Uomini e donne di religione diversa si confrontano oggi sempre meno con mondi a loro totalmente omogenei. È l’esperienza dell’Europa di fronte all’immigrazione, ma anche di una nuova comunanza tra Est e Ovest. È la sfida del mondo africano dove, specie in questa stagione difficile, ci si confronta con le fragilità degli Stati nazionali che le differenze etniche, religiose o d’altro genere possono mettere in discussione. È anche la sfida del «mondo virtuale», in cui si entra sempre più a contatto con tutti. Forse, in passato, i diversi mondi religiosi si potevano ignorare reciprocamente: in un orizzonte di grandi distanze e di reazioni lente, ignorarsi era – forse – non meno dannoso ma più facile. Oggi, alcuni responsabili religiosi, che vivono in una condizione di isolamento, esprimono orizzonti localisti o nazionalisti. Ma gli uomini di religione sono chiamati sempre più a coltivare orizzonti di universalità, radicati nel profondo delle diverse tradizioni religiose, ma che si liberano solo nel contatto e nel dialogo.

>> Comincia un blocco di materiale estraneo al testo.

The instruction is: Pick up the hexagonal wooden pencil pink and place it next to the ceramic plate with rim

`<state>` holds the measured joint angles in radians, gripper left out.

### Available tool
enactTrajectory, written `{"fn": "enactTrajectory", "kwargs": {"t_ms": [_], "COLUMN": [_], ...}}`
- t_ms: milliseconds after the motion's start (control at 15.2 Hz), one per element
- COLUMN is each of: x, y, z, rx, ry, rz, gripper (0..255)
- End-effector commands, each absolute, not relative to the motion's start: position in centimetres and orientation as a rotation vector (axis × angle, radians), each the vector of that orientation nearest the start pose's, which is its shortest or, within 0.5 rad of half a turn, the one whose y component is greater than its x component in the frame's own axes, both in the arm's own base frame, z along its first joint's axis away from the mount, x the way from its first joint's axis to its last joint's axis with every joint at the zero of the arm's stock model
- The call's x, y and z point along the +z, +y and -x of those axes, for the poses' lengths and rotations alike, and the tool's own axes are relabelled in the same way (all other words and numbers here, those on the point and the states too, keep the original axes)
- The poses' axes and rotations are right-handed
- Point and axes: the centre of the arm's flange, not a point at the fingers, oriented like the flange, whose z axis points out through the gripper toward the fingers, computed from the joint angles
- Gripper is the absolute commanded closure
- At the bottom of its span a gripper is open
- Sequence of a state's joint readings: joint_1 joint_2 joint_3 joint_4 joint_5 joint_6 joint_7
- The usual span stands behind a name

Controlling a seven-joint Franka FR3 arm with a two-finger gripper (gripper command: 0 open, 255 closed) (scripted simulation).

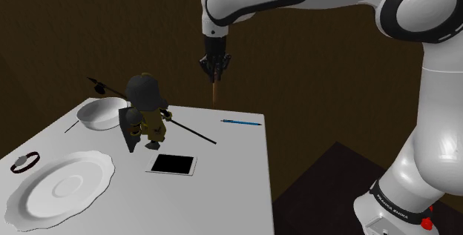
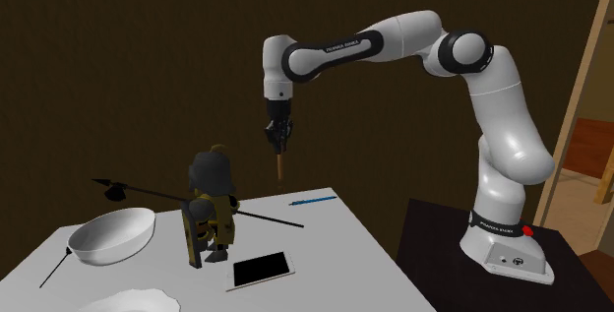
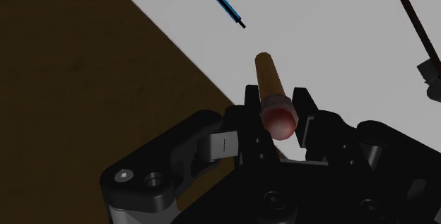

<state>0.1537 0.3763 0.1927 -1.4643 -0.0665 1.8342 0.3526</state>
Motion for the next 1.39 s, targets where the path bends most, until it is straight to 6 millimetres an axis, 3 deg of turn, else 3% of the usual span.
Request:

Nello spirito di Assisi, le comunità religiose si sono impegnate a prendere le distanze dalle utopie di una società perfetta che ispirano logiche totalitarie e da disegni di omogeneità che conducono a forme di pulizia etnica. Le religioni, che vivono tra una comunità particolare, locale o nazionale, e la tensione verso l’universalità possono essere una scuola di convivenza e di pace: da tradizioni religiose capaci di dialogo emerge, infatti, l’arte del convivere così necessaria in una società sempre più plurale come quella contemporanea. Le religioni hanno in questo senso una responsabilità decisiva nella convivenza: il loro dialogo tesse una trama pacifica, respinge le tentazioni di lacerare il tessuto civile o di strumentalizzare le differenze religiose a fini politici.

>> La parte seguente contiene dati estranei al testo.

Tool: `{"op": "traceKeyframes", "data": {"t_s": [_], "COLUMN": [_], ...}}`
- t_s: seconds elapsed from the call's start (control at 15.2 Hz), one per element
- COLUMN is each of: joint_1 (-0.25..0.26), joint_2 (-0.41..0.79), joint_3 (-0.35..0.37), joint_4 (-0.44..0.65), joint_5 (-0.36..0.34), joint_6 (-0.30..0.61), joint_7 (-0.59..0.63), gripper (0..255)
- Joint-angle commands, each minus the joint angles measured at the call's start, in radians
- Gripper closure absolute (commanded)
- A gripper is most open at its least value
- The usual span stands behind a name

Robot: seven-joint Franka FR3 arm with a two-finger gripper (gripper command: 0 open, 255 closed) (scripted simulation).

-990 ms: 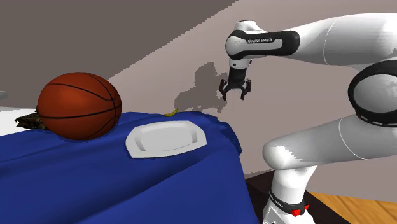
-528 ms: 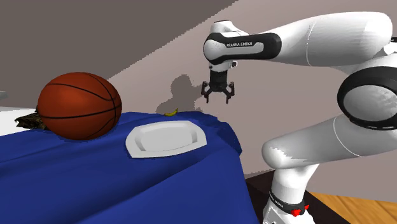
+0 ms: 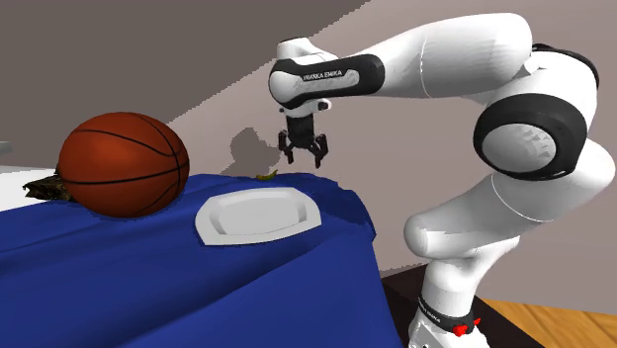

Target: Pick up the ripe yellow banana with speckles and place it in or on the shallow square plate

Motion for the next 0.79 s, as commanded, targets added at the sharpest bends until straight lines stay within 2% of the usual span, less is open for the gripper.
{"op": "traceKeyframes", "data": {"t_s": [0.0, 0.2, 0.33, 0.4, 0.46, 0.53, 0.59, 0.73], "joint_1": [-0.065, -0.196, -0.319, -0.404, -0.520, -0.680, -0.705, -0.693], "joint_2": [0.060, 0.171, 0.258, 0.307, 0.352, 0.368, 0.343, 0.328], "joint_3": [0.092, 0.263, 0.417, 0.520, 0.655, 0.819, 0.828, 0.808], "joint_4": [0.071, 0.197, 0.293, 0.345, 0.399, 0.457, 0.466, 0.435], "joint_5": [-0.010, -0.053, -0.105, -0.139, -0.174, -0.188, -0.164, -0.148], "joint_6": [-0.004, -0.015, -0.030, -0.040, -0.053, -0.069, -0.073, -0.046], "joint_7": [0.129, 0.322, 0.459, 0.531, 0.602, 0.655, 0.643, 0.632], "gripper": [0, 0, 0, 0, 0, 0, 0, 0]}}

L’esercizio di tale responsabilità può assumere l’aspetto di una nuova funzione pubblica delle religioni. Nel contesto attuale, in alcune regioni del mondo, le religioni appaiono effettivamente proiettate in uno spazio pubblico. Anche se potrebbe sembrare sorprendente che ciò sia avvenuto proprio negli ultimi decenni del secolo scorso, il più secolarizzato della storia, in cui si è addirittura teorizzata la scomparsa delle religioni, molti elementi sembrano confermare questa tendenza recente, legata talvolta alla «rinascita delle nazioni» o alle forme di revival etnico, altre volte connessa alla protesta degli esclusi, al confronto con i conflitti o al ridisegnarsi delle identità. In ogni caso, le religioni o, meglio, gli uomini e le donne di religione appaiono inseriti in una nuova «funzione pubblica » quando sono coinvolti nella grande questione del fondamentalismo, cruciale per lo sviluppo di forme stabili di convivenza democratica in tutto il mondo.

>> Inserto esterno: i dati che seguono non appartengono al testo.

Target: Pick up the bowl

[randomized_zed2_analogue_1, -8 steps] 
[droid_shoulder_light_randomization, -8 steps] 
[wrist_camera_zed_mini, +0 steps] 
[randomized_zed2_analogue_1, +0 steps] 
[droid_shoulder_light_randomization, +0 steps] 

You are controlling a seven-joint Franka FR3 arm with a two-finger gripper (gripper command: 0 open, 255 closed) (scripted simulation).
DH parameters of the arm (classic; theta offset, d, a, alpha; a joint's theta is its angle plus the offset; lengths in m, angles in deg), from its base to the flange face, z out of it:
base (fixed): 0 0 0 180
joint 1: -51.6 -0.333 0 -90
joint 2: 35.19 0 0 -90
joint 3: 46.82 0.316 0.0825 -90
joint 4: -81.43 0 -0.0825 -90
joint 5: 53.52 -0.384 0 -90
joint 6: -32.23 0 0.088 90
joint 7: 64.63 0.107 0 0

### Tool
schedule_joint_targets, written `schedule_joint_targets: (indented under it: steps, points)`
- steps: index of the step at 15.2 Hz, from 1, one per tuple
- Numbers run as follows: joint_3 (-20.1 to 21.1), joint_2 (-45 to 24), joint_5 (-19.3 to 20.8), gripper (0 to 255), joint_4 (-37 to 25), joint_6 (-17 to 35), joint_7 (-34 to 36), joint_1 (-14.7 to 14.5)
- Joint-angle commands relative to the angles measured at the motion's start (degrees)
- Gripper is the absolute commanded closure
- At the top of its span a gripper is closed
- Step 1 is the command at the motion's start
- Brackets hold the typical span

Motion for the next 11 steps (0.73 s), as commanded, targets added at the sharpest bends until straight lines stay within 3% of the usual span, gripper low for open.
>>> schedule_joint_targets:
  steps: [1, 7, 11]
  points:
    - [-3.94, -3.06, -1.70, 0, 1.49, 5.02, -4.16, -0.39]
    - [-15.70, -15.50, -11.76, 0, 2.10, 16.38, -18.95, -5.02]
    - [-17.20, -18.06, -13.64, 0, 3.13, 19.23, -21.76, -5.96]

Ad Assisi, i leader religiosi non hanno cercato di costruire un fronte comune contro un mondo secolarizzato, ma di far maturare fra i credenti una sensibilità capace di confrontarsi con l’umanesimo laico della tradizione occidentale. È perciò importante che anche i laici comprendano l’importanza della collaborazione tra credenti e non credenti, contro i fondamentalismi e per affermare il pluralismo della convivenza, accettando che le religioni svolgano in questo senso una qualche «funzione pubblica», certo molto diversa da forme passate di supplenza politica o di ingerenza nella vita degli Stati.